Source: National Bureau of Asian Research | June 2005
This report from the US-based National Bureau of Asian Research takes an unusual look at the HIV/AIDS situation in the Muslim world, highlighting the poor surveillance and inadequate knowledge of the extent of HIV/AIDS. The Muslim world encompasses more than 30 countries across Europe, North Africa and Asia, and consists of more than one billion people. The same behaviours that are responsible for fuelling the spread of HIV/AIDS elsewhere also exist in the Muslim world — pre-marital sex, homosexuality and intravenous drug use. But many countries with predominantly Muslim populations continue to deny that such behaviours occur, and do not support surveillance or prevention efforts, with the notable exceptions of Iran and Bangladesh.

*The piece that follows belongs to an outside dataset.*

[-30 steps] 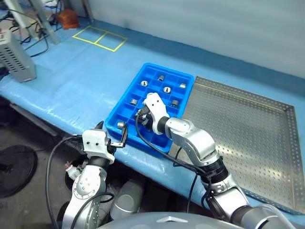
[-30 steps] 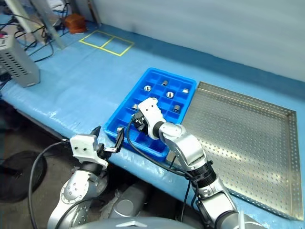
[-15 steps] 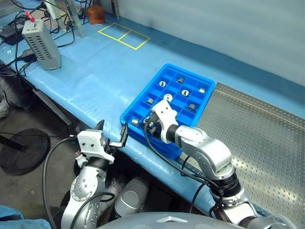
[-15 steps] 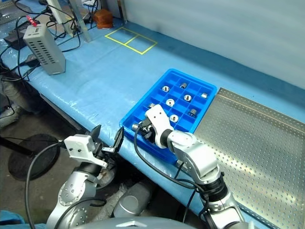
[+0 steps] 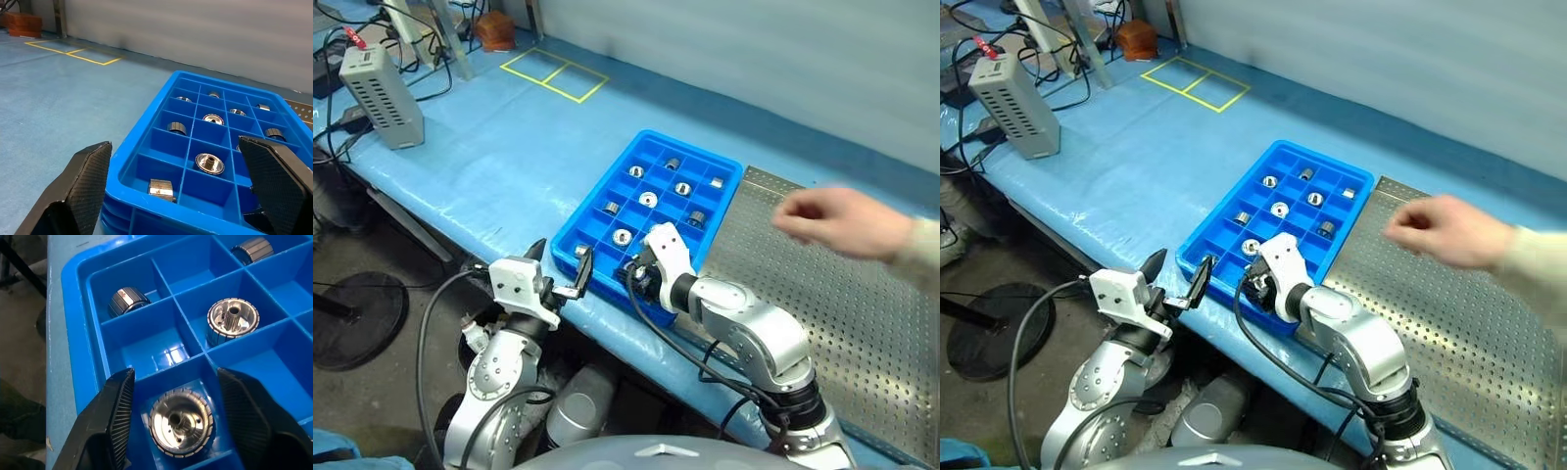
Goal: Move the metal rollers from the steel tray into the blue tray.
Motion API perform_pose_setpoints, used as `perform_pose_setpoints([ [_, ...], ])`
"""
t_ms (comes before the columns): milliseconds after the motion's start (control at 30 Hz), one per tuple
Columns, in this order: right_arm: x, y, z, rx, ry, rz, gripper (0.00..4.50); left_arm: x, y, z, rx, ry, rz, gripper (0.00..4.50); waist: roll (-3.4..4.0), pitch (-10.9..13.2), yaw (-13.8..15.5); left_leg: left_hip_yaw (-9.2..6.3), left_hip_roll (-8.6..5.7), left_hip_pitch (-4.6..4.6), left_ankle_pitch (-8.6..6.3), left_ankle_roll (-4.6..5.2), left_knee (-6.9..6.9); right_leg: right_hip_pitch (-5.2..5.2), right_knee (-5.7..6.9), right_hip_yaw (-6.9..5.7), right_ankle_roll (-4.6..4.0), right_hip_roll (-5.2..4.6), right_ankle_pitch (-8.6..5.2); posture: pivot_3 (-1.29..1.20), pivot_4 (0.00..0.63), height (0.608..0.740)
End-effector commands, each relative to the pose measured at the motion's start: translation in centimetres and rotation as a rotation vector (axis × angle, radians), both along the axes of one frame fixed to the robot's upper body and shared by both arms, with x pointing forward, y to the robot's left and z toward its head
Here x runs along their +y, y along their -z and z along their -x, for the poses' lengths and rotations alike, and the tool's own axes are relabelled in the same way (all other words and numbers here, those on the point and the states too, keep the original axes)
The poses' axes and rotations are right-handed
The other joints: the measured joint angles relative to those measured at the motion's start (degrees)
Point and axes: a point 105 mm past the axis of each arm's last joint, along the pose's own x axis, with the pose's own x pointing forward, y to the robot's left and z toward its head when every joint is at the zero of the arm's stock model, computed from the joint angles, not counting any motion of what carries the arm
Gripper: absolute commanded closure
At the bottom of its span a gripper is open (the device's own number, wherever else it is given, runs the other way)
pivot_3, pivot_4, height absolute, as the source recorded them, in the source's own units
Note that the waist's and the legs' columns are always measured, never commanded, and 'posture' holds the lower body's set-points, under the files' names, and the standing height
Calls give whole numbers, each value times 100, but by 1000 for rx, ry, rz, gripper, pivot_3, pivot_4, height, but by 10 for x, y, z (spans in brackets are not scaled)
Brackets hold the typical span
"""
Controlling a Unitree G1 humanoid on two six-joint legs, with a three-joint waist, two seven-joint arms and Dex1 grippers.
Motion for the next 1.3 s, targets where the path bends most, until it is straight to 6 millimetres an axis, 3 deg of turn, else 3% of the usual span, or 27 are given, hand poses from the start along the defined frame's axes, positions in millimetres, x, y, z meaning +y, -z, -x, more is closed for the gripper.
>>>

Source: PLoS Medicine | January 2005
As treatment for HIV/AIDS scales up worldwide in the World Health Organization’s '3 by 5' campaign, there is a danger that prevention efforts may be neglected, which in the long term will make treatment goals far more costly, as the number of new infections continues to spiral upwards. This paper, aimed at a broad readership, presents the results of mathematical modelling different scenarios, in which treatment and prevention efforts are used either alone or together, to demonstrate that scaling up both treatment and prevention together will have far greater impact on the future course of HIV/AIDS.
A subsequent piece explains further how prevention services can be made more accessible when combined with treatment, for example the availability of treatment can encourage more people to come forward for HIV testing and counselling, which in turn can help to identify vulnerable people in need of interventions, and reduce high risk behaviour and the chance of infection spreading from person to person.
Source: AIDSMAP | 2004
The UK-based AIDSMAP website contains news and other information on the transmission of HIV from mother to child, and its prevention. This includes the HIV and AIDS Treatment in Practice (HATIP) newsletter, issues 11, 24 and 29, which outline key approaches to the prevention of MTCT including the timing and choice of antiretroviral drug treatment, and the need for a focus on research to minimise transmission during breastfeeding.
Source: New England Journal of Medicine | 2004
In this editorial, Hoosen Coovadia comments on studies assessing the effectiveness of using two antiretrovirals to reduce MTCT transmission, and the effect of giving highly active antiretroviral therapy to mothers with vulnerable immune systems.